На всю оставшуюся жизнь | страница 39
— Не представляешь, как я рад слышать это!
Он нежно сжал ее руку, и сердце ее забилось. Может быть, если она попросит его, он останется с ней на всю ночь?
— Ник, — произнесла Линда, когда они спустились с лестницы.
Он направил фонарик ей в лицо.
— Да?
Настороженность, которую она различала в его голосе, сразу охладила Линду. Если попросить его остаться на всю ночь, он может подумать, что она хочет большего, чем он намеревался ей дать.
— А Петра и остальные… разве они не были раздосадованы тем, что их просят уйти? — спросила Линда.
— Ничуть. Даже обрадованы. Смотри на вещи трезво. По-моему, они пришли просто поесть. А так, как уже поели, то больше им здесь делать нечего.
— Не будь таким циничным.
— Извини, но я таки циник. Да и ты, наверное, тоже. Мы оба достигли возраста, когда все становятся циничными в той или иной мере. Нам обоим за тридцать.
Вначале Линда хотела возразить, но потом внезапно поняла, что Ник прав. Она действительно стала более циничной за последние годы. Смерть Гордона лишила ее некой защитной оболочки и поставила перед лицом реального безжалостного мира. К несчастью, она сообразила это не сразу и приняла решение иметь ребенка до того, как явственно ощутила, что холодные воды реальности смыкаются над ее головой. Подобно множеству женщин, она питала иллюзии в отношении одинокого материнства, считая, что все сумеет и везде успеет.

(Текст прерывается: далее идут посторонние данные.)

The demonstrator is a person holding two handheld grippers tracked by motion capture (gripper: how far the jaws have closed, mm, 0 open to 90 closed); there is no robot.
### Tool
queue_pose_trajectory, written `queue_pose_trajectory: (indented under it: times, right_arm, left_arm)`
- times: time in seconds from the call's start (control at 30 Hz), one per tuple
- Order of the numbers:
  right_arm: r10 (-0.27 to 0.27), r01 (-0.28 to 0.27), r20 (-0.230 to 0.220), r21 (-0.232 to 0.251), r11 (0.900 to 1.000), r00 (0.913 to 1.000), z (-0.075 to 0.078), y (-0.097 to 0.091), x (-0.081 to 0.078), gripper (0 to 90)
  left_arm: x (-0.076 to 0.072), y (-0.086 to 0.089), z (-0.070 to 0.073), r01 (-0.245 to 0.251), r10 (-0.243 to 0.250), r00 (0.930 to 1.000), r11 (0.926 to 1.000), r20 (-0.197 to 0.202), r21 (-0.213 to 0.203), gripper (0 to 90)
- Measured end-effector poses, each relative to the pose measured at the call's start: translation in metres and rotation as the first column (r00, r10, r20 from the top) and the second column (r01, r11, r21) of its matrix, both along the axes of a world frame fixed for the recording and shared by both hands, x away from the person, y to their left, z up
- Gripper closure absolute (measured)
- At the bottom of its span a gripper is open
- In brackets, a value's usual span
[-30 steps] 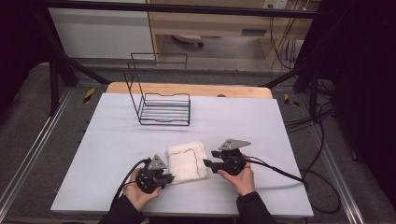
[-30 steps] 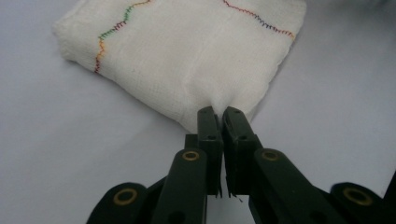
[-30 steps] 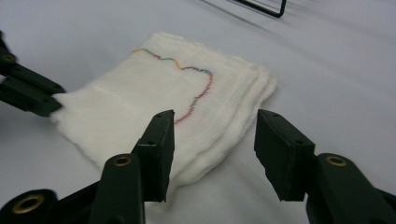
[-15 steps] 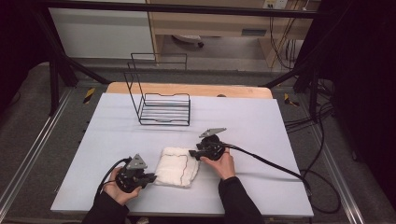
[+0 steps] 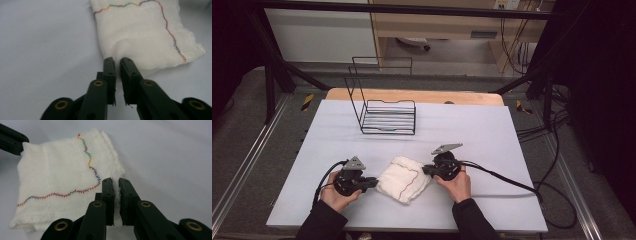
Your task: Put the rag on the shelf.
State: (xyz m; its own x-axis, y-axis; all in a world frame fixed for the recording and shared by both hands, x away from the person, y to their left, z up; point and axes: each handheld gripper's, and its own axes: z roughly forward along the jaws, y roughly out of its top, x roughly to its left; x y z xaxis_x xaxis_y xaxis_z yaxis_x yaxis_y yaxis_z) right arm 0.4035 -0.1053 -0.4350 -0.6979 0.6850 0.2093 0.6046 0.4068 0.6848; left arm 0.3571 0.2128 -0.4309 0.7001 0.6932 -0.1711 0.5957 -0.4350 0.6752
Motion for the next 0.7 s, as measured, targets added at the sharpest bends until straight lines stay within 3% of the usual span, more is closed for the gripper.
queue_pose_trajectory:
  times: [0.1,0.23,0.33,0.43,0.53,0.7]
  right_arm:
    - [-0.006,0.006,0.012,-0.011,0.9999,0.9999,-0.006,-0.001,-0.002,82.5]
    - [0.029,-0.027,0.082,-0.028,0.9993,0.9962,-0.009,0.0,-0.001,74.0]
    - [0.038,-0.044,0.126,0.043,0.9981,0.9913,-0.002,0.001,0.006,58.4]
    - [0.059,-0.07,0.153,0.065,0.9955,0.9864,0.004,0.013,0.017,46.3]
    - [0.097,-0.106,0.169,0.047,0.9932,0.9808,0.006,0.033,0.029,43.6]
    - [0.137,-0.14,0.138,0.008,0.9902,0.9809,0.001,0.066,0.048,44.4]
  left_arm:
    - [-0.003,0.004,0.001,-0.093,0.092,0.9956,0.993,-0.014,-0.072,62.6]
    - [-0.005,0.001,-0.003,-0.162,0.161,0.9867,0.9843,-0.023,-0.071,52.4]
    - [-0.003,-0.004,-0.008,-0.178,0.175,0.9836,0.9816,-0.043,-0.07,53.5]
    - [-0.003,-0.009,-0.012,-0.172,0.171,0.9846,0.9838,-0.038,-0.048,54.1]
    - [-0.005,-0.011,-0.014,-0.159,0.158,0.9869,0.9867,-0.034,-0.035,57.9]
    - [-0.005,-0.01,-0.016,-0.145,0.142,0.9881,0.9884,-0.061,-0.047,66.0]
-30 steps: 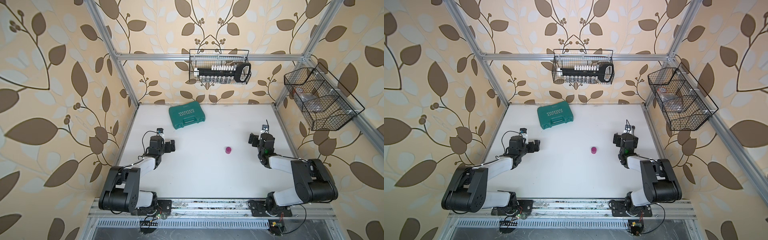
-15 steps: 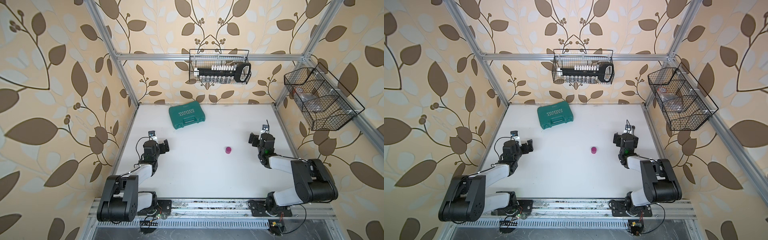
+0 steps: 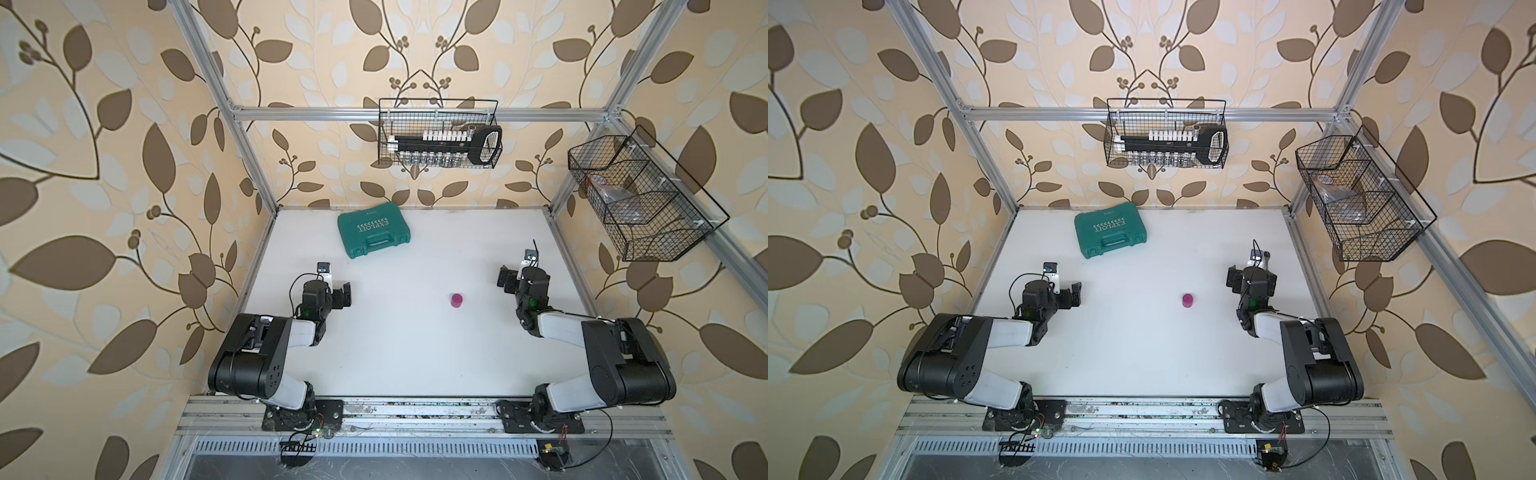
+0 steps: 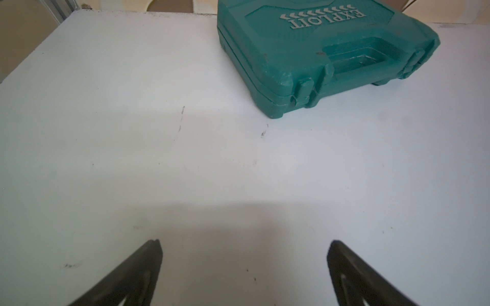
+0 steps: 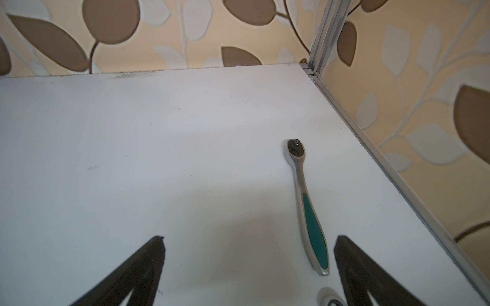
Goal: Close the paint jar lid
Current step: Reset both arms
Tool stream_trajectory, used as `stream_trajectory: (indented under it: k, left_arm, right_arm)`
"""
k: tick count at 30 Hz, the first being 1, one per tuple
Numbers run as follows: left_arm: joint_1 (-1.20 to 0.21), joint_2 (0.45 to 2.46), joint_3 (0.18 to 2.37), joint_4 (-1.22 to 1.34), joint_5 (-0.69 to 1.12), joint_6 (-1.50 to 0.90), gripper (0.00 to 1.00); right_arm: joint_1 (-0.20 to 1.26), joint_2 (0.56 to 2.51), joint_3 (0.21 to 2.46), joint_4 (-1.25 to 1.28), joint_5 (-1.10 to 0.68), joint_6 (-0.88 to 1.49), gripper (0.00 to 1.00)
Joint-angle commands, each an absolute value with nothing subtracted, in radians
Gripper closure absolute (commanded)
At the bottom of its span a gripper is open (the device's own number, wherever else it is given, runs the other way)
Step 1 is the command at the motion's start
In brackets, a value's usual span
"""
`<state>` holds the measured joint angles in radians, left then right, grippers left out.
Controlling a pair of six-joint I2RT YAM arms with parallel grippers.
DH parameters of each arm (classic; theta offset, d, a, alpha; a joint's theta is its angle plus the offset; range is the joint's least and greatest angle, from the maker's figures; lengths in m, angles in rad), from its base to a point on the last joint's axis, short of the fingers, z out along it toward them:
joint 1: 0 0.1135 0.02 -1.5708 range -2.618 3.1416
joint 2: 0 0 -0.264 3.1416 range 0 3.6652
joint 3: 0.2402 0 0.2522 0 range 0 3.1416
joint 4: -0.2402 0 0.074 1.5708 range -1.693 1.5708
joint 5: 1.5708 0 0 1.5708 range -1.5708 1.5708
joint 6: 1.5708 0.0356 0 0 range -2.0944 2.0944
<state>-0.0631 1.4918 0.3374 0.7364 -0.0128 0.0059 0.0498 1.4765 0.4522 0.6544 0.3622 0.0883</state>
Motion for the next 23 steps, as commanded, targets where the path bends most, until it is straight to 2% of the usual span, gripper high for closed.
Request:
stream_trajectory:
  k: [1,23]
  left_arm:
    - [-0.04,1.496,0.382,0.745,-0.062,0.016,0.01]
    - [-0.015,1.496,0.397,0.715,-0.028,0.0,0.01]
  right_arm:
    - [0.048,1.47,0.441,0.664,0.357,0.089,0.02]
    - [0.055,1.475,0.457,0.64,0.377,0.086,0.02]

Но теперь она знала наверняка, что это свыше ее сил. И еще — что не может жить без мужа. Или просто без друга. Ей нужна поддержка.
— Сколько тебе лет, Ник? — спросила Линда по пути на кухню.
— Тридцать пять.
— А выглядишь моложе.
— Ты тоже.
— Естественно, — засмеялась Линда. — Мне же только тридцать один.
— Я имею в виду, что ты выглядишь моложе, чем на тридцать один. Дейв сказал мне, сколько тебе лет.
Линда была удивлена. Слава Богу, этот болтливый братец не доложил Нику, как был зачат Рори! Линде очень польстило, когда Ник назвал ее мужественной женщиной за решение после смерти мужа оставить зачатого ребенка. Если бы Ник знал правду, он смотрел бы на нее, как на дуру… наивную самонадеянную дуру.
— После нашего телефонного разговора в баре я вытянул из него кое-какие интересующие меня детали. Вот и все. Ага, вижу свечи и спички, — проговорил Ник, вытаскивая из ящика длинную белую свечу. Он зажег ее, и они вдвоем погрузились в волшебное золотое сияние, несравнимое с убогим тусклым светом электрического фонарика. Пламя свечи отбрасывало фантастические тени на лицо Ника, делая выражение его лица немного угрожающим и еще более углубляя впалые глазницы.